**Aim of the task:** Give every line from the entries that contains "camera".

**Data in this exercise:**
━━━━━━━━━━━━━━━━━━━━━━━━━━━━━━

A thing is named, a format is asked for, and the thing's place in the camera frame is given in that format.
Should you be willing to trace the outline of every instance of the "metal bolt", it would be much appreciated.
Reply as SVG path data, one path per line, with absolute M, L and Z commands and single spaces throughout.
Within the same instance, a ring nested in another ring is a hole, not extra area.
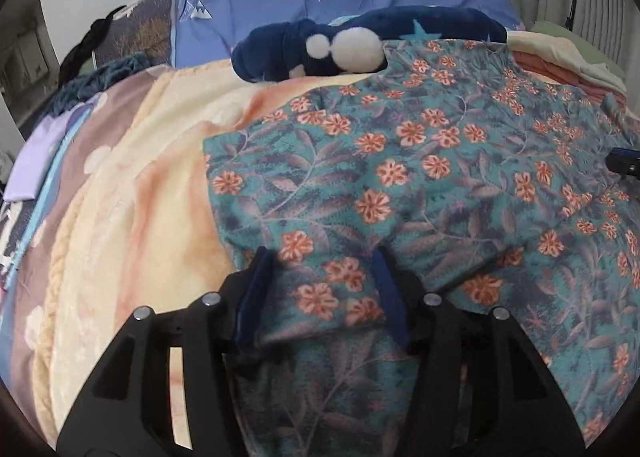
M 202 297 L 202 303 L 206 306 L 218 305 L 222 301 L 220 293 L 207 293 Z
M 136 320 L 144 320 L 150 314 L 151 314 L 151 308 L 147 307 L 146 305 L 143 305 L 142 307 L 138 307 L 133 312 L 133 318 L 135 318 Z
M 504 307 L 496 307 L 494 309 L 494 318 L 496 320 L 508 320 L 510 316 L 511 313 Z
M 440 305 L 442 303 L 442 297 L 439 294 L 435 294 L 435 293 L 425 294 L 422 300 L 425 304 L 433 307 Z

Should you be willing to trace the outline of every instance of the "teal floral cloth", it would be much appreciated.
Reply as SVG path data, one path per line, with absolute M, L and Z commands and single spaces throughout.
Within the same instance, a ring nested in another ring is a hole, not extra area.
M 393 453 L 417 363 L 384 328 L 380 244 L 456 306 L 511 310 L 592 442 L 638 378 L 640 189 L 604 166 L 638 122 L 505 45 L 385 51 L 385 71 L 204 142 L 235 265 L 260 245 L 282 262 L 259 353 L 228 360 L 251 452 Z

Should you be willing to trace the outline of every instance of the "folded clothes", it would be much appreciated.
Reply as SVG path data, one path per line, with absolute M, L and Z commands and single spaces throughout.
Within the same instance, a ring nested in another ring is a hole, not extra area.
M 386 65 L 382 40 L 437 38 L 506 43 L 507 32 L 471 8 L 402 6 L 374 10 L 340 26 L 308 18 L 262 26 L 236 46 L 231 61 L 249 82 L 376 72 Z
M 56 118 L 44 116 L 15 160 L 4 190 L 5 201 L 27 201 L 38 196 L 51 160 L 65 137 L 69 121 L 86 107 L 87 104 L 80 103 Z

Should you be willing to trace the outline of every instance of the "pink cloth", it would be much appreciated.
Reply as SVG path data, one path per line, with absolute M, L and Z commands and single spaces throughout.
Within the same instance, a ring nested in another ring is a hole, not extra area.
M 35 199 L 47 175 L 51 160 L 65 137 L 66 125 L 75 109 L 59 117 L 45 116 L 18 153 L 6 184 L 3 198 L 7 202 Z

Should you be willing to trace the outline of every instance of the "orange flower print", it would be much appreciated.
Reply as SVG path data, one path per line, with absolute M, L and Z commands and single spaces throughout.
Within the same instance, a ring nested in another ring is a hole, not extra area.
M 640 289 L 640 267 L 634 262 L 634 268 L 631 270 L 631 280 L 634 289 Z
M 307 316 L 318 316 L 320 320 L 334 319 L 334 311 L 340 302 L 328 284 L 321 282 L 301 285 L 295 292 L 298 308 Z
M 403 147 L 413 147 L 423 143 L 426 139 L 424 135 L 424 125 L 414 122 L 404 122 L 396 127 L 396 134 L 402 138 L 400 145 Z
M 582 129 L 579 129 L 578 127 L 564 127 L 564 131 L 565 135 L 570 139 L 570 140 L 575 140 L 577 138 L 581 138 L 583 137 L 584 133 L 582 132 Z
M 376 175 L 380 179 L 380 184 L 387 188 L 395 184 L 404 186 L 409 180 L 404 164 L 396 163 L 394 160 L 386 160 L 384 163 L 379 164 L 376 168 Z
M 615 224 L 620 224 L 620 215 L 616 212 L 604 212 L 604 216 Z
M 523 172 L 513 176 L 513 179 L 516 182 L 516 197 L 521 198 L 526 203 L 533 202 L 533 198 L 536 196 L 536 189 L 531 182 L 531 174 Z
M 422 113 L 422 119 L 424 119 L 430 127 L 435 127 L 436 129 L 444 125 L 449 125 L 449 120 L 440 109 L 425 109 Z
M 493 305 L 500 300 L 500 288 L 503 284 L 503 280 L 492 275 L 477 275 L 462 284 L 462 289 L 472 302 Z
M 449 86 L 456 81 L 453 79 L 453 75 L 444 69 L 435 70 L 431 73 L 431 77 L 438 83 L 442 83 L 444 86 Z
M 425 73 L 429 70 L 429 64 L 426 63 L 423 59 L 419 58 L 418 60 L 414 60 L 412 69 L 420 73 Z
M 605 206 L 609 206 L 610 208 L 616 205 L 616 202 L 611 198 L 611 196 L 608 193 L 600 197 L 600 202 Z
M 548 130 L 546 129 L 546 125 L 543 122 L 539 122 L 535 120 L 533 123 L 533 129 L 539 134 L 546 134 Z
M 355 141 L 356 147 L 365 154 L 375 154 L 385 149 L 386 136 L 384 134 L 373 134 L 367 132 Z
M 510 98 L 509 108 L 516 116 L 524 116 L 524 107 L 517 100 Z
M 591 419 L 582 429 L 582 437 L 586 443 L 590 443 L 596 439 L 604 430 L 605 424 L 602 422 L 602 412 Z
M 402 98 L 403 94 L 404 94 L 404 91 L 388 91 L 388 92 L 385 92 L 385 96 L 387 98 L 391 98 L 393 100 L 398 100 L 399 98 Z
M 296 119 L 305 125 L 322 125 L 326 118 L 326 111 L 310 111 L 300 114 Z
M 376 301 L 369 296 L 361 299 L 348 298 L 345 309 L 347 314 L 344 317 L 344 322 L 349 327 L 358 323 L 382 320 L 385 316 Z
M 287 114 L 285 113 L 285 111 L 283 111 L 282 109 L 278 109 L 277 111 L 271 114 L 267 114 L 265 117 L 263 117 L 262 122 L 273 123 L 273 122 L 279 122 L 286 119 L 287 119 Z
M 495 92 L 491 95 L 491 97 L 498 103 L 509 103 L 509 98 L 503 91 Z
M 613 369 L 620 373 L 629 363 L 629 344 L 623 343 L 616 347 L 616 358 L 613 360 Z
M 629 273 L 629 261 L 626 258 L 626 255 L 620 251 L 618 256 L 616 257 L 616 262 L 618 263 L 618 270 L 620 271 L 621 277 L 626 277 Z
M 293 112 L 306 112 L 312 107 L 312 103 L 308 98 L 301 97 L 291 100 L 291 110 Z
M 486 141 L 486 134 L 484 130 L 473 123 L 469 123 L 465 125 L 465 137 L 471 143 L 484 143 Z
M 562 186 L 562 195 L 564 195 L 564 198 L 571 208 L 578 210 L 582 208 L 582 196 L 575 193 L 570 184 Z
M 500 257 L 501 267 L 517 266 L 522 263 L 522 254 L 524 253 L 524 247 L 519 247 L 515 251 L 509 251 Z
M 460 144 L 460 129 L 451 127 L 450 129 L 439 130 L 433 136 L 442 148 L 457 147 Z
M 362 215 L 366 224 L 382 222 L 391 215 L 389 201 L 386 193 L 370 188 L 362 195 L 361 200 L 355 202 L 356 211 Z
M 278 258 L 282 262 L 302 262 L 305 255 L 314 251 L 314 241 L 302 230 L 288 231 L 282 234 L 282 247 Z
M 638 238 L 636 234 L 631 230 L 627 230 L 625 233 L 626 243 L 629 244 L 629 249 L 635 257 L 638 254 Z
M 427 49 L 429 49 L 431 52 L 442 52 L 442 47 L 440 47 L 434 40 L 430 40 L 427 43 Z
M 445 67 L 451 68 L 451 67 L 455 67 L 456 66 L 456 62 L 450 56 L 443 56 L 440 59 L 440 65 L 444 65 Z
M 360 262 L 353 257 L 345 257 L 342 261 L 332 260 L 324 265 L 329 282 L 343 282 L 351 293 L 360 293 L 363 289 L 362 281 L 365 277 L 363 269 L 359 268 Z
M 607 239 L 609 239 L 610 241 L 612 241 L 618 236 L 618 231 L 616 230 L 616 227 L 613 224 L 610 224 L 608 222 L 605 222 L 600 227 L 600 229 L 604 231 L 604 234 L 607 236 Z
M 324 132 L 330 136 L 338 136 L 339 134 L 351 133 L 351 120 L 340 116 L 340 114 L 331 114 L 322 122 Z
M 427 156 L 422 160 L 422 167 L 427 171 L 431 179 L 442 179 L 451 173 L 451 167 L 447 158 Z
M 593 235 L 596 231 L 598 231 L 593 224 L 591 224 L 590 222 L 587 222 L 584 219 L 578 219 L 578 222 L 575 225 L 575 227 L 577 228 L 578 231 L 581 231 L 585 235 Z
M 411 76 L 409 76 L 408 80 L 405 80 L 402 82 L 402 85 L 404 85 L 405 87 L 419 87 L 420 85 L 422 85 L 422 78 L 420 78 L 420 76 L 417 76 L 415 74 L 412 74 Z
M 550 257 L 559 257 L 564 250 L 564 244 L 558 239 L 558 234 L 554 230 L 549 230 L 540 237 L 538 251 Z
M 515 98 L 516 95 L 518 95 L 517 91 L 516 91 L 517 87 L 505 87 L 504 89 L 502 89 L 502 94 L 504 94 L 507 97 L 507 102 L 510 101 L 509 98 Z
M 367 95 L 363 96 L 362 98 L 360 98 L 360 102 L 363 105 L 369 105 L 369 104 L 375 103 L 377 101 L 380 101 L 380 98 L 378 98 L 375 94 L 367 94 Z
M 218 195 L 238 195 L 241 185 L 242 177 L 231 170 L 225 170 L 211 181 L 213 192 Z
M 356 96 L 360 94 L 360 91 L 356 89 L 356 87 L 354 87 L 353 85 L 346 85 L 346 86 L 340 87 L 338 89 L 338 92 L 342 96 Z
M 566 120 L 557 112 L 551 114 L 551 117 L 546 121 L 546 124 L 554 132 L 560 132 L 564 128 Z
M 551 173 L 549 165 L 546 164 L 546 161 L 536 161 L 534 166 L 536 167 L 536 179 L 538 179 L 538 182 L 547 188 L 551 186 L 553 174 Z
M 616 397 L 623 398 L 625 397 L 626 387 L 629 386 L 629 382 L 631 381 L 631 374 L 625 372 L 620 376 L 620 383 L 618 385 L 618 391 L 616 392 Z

━━━━━━━━━━━━━━━━━━━━━━━━━━━━━━

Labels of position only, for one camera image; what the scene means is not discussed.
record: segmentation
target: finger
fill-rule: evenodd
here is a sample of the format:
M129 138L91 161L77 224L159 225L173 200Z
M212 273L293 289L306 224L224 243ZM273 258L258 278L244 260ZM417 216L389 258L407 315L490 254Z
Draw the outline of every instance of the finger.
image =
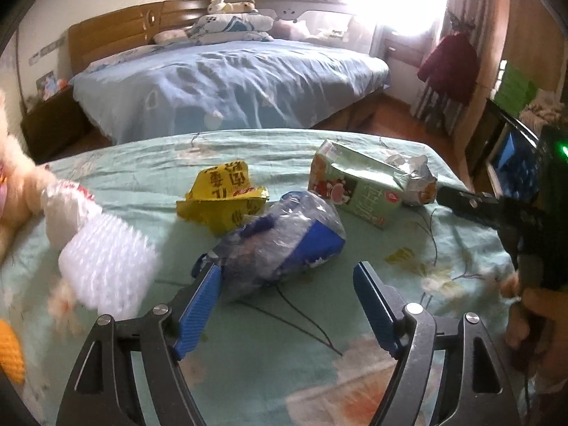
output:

━━━━━━━━━━━━━━━━━━━━━━━━━━━━━━

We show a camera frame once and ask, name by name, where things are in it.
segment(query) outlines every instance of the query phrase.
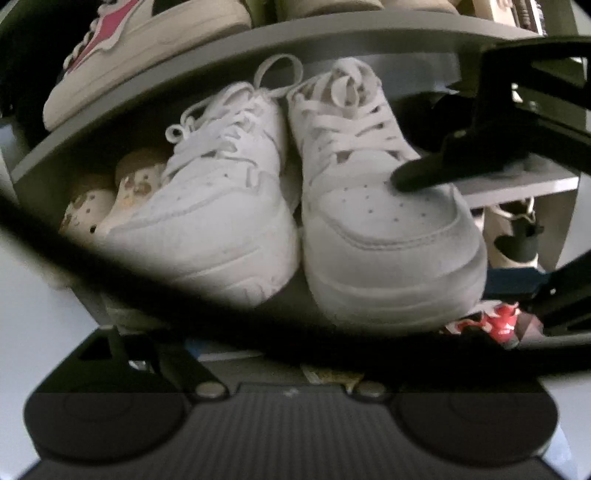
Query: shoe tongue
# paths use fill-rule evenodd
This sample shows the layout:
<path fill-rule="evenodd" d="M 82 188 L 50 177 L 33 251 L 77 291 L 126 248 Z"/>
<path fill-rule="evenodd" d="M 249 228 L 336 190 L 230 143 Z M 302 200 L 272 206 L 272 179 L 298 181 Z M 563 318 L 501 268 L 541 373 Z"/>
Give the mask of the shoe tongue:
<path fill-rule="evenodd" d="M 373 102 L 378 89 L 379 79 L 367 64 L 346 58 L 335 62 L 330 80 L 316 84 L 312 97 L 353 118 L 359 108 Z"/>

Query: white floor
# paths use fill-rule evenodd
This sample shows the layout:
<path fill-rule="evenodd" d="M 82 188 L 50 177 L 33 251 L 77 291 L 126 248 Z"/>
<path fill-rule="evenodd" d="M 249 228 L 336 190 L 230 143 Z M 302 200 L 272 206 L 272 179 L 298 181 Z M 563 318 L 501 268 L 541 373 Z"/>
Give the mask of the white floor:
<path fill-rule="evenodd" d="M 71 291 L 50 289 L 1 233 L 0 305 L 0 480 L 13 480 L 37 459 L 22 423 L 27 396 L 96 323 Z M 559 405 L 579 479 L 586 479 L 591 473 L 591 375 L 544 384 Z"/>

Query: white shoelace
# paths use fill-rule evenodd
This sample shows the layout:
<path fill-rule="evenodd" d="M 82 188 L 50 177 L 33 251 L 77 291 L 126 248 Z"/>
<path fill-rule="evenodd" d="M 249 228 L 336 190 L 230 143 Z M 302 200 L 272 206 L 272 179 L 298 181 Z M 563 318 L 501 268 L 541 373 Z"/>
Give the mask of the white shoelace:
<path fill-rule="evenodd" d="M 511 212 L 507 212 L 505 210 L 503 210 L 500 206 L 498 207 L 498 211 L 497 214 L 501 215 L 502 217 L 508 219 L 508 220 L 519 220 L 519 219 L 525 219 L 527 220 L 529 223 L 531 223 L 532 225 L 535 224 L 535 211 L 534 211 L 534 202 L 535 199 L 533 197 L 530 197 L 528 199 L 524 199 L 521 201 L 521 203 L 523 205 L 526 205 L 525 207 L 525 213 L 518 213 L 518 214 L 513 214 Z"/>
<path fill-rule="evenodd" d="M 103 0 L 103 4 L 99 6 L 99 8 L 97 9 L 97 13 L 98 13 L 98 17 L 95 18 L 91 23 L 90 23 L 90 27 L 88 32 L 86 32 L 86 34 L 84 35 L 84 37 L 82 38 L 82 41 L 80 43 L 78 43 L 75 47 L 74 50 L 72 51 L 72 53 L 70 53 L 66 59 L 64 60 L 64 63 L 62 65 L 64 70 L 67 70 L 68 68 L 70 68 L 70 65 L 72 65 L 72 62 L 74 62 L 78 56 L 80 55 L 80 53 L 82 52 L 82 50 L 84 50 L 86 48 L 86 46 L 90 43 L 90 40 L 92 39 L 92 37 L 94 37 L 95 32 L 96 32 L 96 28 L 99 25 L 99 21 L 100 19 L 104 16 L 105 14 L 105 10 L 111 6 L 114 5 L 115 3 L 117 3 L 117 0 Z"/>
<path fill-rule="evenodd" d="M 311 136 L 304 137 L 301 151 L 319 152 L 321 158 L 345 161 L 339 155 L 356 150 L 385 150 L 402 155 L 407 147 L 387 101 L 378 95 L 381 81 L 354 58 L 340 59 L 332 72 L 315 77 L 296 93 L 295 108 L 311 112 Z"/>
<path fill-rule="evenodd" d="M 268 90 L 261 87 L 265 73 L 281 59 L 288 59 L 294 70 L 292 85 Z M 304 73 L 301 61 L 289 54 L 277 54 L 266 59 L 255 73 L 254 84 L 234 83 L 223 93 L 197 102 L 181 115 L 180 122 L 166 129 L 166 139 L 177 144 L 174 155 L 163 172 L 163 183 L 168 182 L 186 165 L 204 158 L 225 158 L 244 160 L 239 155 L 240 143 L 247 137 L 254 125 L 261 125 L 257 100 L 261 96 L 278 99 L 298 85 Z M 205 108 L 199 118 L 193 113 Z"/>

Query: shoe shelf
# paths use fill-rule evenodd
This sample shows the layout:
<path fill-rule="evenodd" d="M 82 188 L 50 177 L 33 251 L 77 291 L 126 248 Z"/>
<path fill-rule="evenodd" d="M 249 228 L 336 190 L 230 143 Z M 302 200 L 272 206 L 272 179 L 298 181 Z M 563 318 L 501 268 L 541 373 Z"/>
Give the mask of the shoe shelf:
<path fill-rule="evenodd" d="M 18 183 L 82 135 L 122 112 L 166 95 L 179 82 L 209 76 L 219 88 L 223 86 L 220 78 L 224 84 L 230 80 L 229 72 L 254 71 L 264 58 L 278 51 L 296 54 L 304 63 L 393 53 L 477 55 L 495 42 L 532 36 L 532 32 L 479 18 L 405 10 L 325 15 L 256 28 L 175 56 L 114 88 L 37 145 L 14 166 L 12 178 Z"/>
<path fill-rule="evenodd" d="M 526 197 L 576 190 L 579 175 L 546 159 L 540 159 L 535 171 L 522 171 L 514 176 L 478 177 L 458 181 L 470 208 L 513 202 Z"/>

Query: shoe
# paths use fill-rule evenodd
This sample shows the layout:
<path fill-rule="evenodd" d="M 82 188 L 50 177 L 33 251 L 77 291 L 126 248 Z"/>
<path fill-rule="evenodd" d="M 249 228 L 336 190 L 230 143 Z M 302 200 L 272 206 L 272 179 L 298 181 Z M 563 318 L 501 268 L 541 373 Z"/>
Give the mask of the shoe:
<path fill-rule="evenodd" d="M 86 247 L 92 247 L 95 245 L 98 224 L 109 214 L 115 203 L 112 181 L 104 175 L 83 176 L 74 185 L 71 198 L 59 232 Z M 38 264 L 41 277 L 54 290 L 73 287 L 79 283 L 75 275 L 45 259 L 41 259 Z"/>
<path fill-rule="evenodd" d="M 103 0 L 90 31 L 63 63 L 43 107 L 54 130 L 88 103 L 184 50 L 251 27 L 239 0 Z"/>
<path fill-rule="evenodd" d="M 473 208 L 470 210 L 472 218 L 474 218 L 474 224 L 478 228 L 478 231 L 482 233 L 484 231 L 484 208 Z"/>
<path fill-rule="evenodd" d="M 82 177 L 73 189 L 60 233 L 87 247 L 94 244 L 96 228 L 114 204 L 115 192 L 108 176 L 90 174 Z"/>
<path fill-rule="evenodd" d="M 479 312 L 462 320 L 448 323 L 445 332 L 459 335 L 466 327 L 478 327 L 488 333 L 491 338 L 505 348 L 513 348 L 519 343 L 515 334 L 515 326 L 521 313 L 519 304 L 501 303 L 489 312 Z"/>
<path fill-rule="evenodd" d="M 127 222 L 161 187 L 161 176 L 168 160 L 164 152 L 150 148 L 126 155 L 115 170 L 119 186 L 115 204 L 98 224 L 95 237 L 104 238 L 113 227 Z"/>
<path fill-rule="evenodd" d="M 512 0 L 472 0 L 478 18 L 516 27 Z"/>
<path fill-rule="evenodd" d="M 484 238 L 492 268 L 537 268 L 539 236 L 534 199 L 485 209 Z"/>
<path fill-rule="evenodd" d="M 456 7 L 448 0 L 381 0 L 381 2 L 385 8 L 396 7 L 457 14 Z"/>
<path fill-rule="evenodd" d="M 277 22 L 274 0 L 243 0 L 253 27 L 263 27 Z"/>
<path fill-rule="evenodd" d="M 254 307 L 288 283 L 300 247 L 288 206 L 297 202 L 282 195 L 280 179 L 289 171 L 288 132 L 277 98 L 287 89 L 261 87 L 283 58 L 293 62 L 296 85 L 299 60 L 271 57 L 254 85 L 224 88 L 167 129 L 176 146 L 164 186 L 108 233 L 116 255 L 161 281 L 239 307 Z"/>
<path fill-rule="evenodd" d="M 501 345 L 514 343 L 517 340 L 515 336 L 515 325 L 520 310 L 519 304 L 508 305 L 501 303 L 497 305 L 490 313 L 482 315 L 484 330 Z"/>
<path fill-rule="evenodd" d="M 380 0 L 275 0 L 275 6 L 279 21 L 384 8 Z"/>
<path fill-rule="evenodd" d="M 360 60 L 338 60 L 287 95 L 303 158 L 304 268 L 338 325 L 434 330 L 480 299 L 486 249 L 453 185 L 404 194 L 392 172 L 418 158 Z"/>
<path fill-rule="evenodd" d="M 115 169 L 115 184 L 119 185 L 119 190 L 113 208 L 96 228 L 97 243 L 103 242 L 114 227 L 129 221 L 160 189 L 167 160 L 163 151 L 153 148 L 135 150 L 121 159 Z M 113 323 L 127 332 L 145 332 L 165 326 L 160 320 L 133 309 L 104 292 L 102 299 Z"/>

━━━━━━━━━━━━━━━━━━━━━━━━━━━━━━

**Reply to the exercise:**
A thing is named, a format is asked for, and the thing's place in the camera frame is given in that format.
Labels of position only, for one camera image; what the scene means is not discussed.
We show a camera frame once and ask, name by name, where things are in it.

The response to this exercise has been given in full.